Tuesday, September 6, 2005

Readin', Writin' and Deconstructin' the Oppresive Framework of Western Civilization

The fall semester has started at UAlbany, and I'm already in the thick of my two courses: a non-fiction prose writing workshop and a seminar called "Literature and Empire."

The workshop, obviously, will entail a significant amount of writing on my part, and the other has a heavy load of reading, both novels and theory/criticism. (Last week I went to the campus bookstore and paid $130 for eight of the 11 books required for the course. The remaining three were not available yet, so now I suppose I'll have to spend another $130 on gasoline to make another trip to Albany once they're in stock. Seems that expensive lately ...)

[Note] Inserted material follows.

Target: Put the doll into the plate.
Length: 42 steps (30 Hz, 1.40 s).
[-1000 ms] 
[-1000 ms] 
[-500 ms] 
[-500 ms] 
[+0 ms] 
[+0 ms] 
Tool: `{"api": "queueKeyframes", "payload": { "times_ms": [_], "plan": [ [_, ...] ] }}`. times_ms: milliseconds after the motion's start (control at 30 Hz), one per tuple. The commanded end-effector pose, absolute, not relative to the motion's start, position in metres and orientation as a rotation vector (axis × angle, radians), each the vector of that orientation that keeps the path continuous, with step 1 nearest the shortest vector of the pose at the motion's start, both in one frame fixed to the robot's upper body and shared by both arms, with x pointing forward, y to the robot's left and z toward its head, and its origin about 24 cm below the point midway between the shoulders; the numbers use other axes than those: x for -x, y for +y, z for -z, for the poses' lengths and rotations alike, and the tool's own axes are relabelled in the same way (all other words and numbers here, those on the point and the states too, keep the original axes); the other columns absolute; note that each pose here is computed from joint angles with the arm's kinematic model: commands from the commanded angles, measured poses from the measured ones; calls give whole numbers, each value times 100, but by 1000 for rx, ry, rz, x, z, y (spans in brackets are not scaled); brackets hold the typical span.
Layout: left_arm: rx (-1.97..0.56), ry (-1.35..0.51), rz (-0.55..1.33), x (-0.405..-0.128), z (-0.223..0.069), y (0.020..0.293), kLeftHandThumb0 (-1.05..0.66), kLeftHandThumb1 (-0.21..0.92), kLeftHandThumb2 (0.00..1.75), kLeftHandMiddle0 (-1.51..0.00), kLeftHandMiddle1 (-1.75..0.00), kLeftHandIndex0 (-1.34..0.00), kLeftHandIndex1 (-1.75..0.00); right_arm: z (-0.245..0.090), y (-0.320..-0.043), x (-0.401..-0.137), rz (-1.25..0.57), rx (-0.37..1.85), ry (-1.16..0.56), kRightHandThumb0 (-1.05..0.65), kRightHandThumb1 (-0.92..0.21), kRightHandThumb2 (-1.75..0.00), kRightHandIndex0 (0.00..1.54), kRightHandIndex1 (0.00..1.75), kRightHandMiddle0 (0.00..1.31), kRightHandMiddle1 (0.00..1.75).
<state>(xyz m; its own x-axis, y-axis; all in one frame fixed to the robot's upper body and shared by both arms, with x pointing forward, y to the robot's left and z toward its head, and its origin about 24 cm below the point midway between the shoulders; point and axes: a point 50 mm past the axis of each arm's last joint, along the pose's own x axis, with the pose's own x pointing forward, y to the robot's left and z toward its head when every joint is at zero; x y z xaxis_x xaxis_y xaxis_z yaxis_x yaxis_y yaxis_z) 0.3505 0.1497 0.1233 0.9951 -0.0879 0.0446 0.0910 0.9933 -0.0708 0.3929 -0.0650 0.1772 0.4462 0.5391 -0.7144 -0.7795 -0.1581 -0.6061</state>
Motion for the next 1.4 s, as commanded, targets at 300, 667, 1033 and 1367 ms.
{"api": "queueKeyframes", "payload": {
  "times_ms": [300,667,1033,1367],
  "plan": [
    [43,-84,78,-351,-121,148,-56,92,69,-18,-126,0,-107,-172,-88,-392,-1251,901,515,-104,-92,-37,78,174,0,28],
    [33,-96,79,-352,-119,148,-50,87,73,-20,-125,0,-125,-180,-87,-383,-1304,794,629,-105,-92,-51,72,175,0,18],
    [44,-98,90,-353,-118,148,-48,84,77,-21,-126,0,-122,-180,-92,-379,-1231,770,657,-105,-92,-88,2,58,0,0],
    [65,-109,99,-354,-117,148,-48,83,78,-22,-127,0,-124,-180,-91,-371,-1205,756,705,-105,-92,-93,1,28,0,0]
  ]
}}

At any rate, my coursework will certainly put a damper on my blog productivity, so I decided I'll post some of my writing from the non-fiction workshop here. The ravenous intellectual appetites of my devoted readers must be satiated at all costs.

So here's the first offering, a short essay that I fired off after the kids went to sleep (and revised slightly while they were watching Sesame Street):

                           The Ride to Port Antonio

   It was a remarkably well-behaved chicken. Plump and massive, it sat like a glossy-feathered black Buddha in the lap of its owner and watched me with one unblinking eye. The bird neither clucked nor fussed, content to be stroked occasionally by the old woman as we sat side by side on the crowded bus that would take 10 hours to reach the other side of Jamaica.

   I'd picked a bad weekend to visit friends on the North Coast. Mudslides from a recent tropical storm had made a mess of the main road across the mountains, so buses traveling from the south had to take the coastal route around St. Thomas Parish on the eastern tip of the island. From where I was staying, in May Pen, the trip to Port Antonio would have taken half the time if the road hadn't washed out. But I was an 18-year-old exchange student on a break from school, and there was nothing better to do than spend a day on a cramped, hot bus beside a woman with bloodshot eyes, a toothless smile and a very big chicken.

   It was 7 a.m. on a Friday when I left the house and walked down the dirt track and over the bridge into downtown May Pen, pausing to let a small but slightly menacing herd of goats trot across my path. I caught a mostly full bus to Kingston: Mostly full is better than empty, because the buses don't roll until the seats and every square inch of standing room are filled with passengers. Choose a seat on a mostly empty bus, and you're liable to wait an hour for it to start moving. A person in a hurry can always pick a bus that appears to be filled to capacity, or even jump onto one that has begun to move. The greedy thugs who wrangle passengers and collect the fares are always able to find room for one more, even if it means pulling a rider in through a window in a tangle of sweaty limbs. 

   That particular morning, I was lucky to get one of the last open seats on a bus that was filling up fast, as the ones bound for the capital usually do. It headed out of May Pen, past the bank and the post office, past the drugstore and the Kentucky Fried Chicken and on its way to Spanish Town and then Kingston. I got off at the chaotic  terminal near Trench Town, a desperate, flyblown section of the capital where a few months later I would witness a riot - from the safety of another bus -  whose purpose I never learned, but whose burning tires and screaming participants are indelibly etched into my memory. 

   The terminal was a slightly more peaceful place the day I jumped off the bus from May Pen and quickly spotted one headed around the big bend to Port Antonio. This vehicle, a baby-blue former school bus,  was nearly empty, so I grabbed a seat and settled in for some downtime. A man reached in through the open window next to my head and, like an angel of vice, promptly sold me a pack of Craven 'A' cigarettes and a surprisingly cold Red Stripe.

   The latter, combined with the long wait and the oppressive heat, must have lulled me to sleep, because when I awoke, the bus was bumping along a pot-holed stretch of country road. Sunlight was winking off the dirty pastel squares of houses and the corrugated metal roofs of the ramshackle rum shops.

   And to my left was the chicken.

   There's nothing so surreal, in my experience, as  waking up on a moving bus in a foreign country and being startled by the cold gaze of an animal less than a yard from your face. After a moment of shock, I looked up to see the face of the person carrying this strange cargo. Her smile was wide enough to reveal discolored gums, and her tongue clicked with amusement. I said hello, and she nodded and mumbled something I couldn't make out. 

   We sat together for what seemed an eternity, but there was no conversation. When the bus reached Port Antonio, and the passengers started to stir, I realized with some alarm that my legs had both gone totally numb from the long hours in a seated position. The chicken lady must have sensed my problem, because she sprang up from her seat with the chicken under one stringy arm and helped me stand with the other.
I thanked her as we climbed down off the bus, and she nodded, mumbling again.

   She carried her bird off toward the waterfront, and I stumbled up the hill toward the Bonnyview Hotel, shaking pins and needles out of my legs.